San Jose to Update Street Peddling Ordinance to Comply With New State Rules

A year after former California Gov. Jerry Brown signed a law that would bar cities from over-regulating or prohibiting street vendors, San Jose is expected to update its own peddler permit requirements.

The Safe Sidewalk Vending Act, which took effect Jan. 1, requires California cities to allow stationary or roaming street vendors unless there is a health, safety or welfare concern. The new law also restricts local governments from limiting the number of vendors, constraining them to a certain area or slapping peddlers with criminal charges for violations. While commercial areas have a bit more flexibility, cities are allowed to restrict stationary vendors in residential areas.

San Jose’s City Council will discuss the new local rules when it meets Tuesday.

Enforcement duties will also be shifted, per the state law. Pending approval, designated city employees will be able to hand out administrative citations only, which are price capped based on the number of violations a vendor already has.

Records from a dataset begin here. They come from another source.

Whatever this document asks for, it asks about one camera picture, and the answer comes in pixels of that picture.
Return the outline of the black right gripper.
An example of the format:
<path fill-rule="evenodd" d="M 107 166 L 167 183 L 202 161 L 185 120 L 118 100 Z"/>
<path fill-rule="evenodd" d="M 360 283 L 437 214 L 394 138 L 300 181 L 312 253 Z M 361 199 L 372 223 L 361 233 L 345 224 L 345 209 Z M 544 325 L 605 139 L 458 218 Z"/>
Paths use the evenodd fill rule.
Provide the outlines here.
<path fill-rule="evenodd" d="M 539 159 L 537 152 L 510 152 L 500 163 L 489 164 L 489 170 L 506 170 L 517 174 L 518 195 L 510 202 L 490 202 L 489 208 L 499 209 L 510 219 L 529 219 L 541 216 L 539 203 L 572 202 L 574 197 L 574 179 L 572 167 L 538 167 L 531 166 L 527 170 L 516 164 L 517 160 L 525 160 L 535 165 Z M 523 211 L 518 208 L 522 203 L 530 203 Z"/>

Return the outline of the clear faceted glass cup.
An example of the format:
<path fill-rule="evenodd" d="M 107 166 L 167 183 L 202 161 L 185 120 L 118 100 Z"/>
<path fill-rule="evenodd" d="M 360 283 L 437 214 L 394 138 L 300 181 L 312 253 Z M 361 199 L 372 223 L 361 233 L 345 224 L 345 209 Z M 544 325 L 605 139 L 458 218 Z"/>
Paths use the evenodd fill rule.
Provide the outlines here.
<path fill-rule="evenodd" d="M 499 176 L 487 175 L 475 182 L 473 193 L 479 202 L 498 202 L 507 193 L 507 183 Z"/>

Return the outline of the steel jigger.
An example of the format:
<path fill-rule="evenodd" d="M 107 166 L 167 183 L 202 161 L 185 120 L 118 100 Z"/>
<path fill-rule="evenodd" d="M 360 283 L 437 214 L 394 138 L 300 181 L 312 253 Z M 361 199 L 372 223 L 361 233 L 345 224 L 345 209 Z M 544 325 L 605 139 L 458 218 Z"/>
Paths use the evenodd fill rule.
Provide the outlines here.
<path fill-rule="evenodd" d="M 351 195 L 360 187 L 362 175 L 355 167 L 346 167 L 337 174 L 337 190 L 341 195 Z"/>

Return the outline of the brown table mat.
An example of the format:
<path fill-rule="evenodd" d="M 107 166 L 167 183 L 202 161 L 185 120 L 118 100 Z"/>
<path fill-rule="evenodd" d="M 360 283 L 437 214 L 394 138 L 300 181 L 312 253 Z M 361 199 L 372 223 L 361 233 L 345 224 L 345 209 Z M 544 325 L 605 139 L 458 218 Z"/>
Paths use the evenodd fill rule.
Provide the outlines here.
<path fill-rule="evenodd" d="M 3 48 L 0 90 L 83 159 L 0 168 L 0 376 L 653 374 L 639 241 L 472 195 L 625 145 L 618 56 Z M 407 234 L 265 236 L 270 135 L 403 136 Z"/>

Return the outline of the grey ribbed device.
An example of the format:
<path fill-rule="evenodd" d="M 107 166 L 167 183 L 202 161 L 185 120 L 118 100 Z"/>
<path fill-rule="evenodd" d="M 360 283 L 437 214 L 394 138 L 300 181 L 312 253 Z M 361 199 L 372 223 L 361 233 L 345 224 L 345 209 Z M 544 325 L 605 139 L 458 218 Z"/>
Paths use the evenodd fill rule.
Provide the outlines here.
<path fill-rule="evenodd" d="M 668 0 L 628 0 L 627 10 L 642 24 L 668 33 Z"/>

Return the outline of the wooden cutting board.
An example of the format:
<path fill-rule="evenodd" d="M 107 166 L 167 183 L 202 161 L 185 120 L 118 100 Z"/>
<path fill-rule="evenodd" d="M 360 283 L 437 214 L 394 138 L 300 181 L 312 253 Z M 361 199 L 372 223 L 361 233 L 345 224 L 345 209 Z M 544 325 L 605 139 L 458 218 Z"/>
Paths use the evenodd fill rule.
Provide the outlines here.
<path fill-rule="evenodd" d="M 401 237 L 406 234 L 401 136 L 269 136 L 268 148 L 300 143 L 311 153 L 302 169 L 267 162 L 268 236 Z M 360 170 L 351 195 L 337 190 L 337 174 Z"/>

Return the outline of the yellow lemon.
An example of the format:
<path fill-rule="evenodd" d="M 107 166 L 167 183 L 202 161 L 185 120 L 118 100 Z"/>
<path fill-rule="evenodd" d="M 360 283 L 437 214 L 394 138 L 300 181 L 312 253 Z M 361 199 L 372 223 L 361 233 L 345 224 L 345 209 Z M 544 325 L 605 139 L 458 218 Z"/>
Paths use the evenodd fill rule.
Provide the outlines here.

San Jose’s current Peddler Permit Ordinance, regulates three types of vendors: stationary sidewalk vendors, roaming sidewalk vendors and food trucks. Only the first two are regulated under the Safe Sidewalk Vending Act. To align with the state law, City Manager Dave Sykes and City Attorney Rick Doyle are proposing:

  • To limit peddling in residential areas from 9am to 5pm, or 9am to 7pm during daylight savings time.
  • That food peddlers must display a Santa Clara County Department of Environmental Health permit and comply will all food preparation and fire codes.
  • To restrict peddling within 500 feet of city events, such as street fairs, festivals or parades. They’d also restrict peddling during school hours, farmers markets and swap meets.
  • To restrict stationary peddlers in residential areas.
  • That vendors must dispose of trash properly and meet federal ADA accessibility requirements.

San Jose’s current law also has an arena peddling prohibition zone, which bars vending on certain downtown streets. Sykes and Doyle propose removing it and instead restricting peddling within 500 feet of SAP Center, Avaya Stadium, the Municipal Stadium and the McEnery Convention Center during events.

This is “because of the impacts to pedestrian and peddler safety due to overcrowding on sidewalks, which results in pedestrians walking in the street and along the sidewalk to keep moving forward,” Sykes and Doyle wrote in a city memo.

“These venues also experience a high amount of traffic on event days, affecting the safety of pedestrians and motorists, due to a high concentration of visitors at one time,” the city officials added.

Mayor Sam Liccardo and councilwoman Magdalena Carrasco and Maya Esparza, however, want to work with the four event spaces to“identify and designate safe locations for peddlers.” In a memo, the trio advocated that the law’s “blanket 500-foot restriction” isn’t narrowly tailored and leaves room for interpretation.

“We do not want to limit economic opportunities for peddlers nor repeal any of the protections that the city council has already put in place,” Liccardo, Carrasco and Esparza wrote in their shared memo. “Five-hundred feet is approximately two football fields. For example, such as restriction would expand to the Guadalupe Creek adjacent to the the SAP Center. More defined prohibitions would ensure safety for the patrons and economic opportunities for our vendors.”

The San Jose City Council meets at 1:30pm Tuesday inside the council chambers at City Hall, 200 E. Santa Clara St. Click here to read the entire agenda. 


  1. > San Jose to Update Street Peddling Ordinance to Comply With New State Rules

    Does this regulate or restrict door-to-door sales, or solicitation, or fundraising in residential neighborhoods?